3. Soyez patient. Un diagnostic sûr et un bon traitement prennent du temps.

[Encadré/Illustrations, page 7]

‘ LA SATISFACTION DE SOIGNER DES MALADIES ORDINAIRES ’

“ C’est un véritable gouffre qui sépare la pratique médicale d’ici et celle de pays plus développés. Ici, on considère qu’apprendre un métier est un moyen d’échapper à la misère. Les études de médecine sont très prisées. Il y a donc beaucoup de médecins, mais peu de débouchés. De ce fait, les médecins sont mal payés. Rares sont les malades qui peuvent s’offrir une visite chez un médecin privé. Je travaille dans un hôpital vétuste dont le toit fuit et où l’on ne dispose que du matériel de base. Nous sommes en tout et pour tout deux médecins et cinq infirmières. Nous avons la charge de 14 000 personnes.

“ Certains patients pensent que je ne les ausculte pas attentivement, mais quand il y a 25 malades qui attendent, on ne peut pas se permettre de faire durer la consultation. Malgré tout, je trouve de la satisfaction à soigner les gens, même pour des maladies ordinaires. Par exemple, les mères m’amènent souvent des enfants sous-alimentés et déshydratés, atteints de diarrhée. Ces gamins ont les yeux ternes et le visage tourmenté. Il me suffit d’expliquer à la maman comment se servir des sels réhydratants, des antiparasitaires et des antibiotiques. Dès que ces médicaments commencent à faire effet, l’enfant se met de nouveau à manger. Une semaine plus tard, il n’est déjà plus le même : ses yeux brillent, il sourit et il veut jouer. C’est la perspective de tels moments qui m’a donné envie d’être médecin.

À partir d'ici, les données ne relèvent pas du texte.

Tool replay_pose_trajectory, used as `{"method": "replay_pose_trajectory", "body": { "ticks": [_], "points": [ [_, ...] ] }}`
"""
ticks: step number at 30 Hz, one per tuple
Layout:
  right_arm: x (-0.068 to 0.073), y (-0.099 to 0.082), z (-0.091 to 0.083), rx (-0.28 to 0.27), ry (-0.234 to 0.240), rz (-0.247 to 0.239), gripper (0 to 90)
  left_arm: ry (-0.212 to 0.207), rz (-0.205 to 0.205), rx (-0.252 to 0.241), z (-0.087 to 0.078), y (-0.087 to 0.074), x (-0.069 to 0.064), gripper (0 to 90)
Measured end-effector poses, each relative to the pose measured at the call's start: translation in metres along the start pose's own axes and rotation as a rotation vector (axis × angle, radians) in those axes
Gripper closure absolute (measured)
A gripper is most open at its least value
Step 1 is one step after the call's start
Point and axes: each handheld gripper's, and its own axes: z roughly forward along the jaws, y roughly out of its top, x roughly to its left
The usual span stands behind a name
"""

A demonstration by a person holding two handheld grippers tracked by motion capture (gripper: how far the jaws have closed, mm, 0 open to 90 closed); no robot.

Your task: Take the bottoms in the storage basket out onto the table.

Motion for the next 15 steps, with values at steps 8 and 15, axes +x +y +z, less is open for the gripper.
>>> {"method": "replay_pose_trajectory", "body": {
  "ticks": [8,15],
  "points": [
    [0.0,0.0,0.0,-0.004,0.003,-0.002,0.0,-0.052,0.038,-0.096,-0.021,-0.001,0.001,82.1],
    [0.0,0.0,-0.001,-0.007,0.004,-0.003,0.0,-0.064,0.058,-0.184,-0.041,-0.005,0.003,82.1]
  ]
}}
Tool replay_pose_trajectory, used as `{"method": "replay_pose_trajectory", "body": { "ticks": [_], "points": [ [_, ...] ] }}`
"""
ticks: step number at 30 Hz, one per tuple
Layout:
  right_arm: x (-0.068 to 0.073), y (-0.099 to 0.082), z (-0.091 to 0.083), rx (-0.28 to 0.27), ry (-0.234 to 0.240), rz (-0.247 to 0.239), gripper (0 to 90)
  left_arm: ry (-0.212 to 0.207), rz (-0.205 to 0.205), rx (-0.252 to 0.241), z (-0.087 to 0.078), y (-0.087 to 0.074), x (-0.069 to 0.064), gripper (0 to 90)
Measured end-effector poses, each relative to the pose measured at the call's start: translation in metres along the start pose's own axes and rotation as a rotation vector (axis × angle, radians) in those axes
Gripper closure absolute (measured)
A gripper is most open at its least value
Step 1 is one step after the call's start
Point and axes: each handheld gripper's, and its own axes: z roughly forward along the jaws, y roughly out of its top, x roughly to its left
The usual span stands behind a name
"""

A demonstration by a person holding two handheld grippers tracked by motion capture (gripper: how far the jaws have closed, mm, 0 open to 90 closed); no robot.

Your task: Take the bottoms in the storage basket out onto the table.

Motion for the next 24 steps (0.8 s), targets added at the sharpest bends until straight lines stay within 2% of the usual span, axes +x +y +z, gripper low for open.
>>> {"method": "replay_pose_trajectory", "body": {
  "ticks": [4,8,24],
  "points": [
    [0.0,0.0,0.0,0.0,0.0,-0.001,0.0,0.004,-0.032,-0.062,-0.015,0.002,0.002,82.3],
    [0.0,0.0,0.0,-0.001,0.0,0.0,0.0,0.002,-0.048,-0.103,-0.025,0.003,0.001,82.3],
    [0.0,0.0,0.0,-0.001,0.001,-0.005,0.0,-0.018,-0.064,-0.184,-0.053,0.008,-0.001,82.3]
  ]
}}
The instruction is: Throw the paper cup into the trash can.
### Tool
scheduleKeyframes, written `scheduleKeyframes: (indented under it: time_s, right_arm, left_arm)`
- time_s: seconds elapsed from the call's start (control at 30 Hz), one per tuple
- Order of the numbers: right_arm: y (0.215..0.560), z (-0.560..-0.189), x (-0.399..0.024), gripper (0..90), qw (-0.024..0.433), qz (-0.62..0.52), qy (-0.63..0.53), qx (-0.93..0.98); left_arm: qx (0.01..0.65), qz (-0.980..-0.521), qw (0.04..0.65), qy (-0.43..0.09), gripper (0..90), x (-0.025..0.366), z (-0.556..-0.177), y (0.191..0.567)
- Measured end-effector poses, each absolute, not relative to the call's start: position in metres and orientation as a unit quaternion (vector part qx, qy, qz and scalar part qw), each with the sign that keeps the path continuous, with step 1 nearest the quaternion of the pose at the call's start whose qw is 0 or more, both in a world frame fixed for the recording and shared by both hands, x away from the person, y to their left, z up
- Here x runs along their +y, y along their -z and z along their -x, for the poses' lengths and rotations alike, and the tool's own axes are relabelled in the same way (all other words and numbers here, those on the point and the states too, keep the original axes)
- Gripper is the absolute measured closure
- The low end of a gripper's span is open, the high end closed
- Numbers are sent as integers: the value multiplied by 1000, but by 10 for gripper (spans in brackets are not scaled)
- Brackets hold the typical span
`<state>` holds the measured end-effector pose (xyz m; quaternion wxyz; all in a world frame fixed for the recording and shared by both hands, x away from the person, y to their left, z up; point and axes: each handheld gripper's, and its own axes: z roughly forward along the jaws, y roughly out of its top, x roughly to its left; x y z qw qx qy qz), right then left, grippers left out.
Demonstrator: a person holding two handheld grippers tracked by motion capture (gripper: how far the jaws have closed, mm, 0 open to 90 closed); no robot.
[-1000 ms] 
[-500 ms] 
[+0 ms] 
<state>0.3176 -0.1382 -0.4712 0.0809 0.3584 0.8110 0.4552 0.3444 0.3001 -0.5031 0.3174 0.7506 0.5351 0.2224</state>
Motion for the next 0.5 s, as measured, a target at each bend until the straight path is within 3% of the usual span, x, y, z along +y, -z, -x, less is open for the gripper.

“ Tout petit, je rêvais déjà de soulager les malades. Mais l’exercice du métier m’a fait changer sans que je m’y attende. J’ai vu des gens mourir parce qu’ils ne possédaient pas la somme d’argent, pourtant dérisoire, nécessaire pour se procurer un traitement. J’ai dû m’endurcir pour ne pas sombrer dans la tristesse. C’est seulement quand on m’a montré dans la Bible la cause de ces souffrances que j’ai compris la compassion de Dieu et que j’ai réappris à éprouver des sentiments pour autrui. J’étais de nouveau capable de pleurer. ”

[Illustrations]

Le docteur Marco Villegas travaille dans une ville isolée de l’Amazonie bolivienne.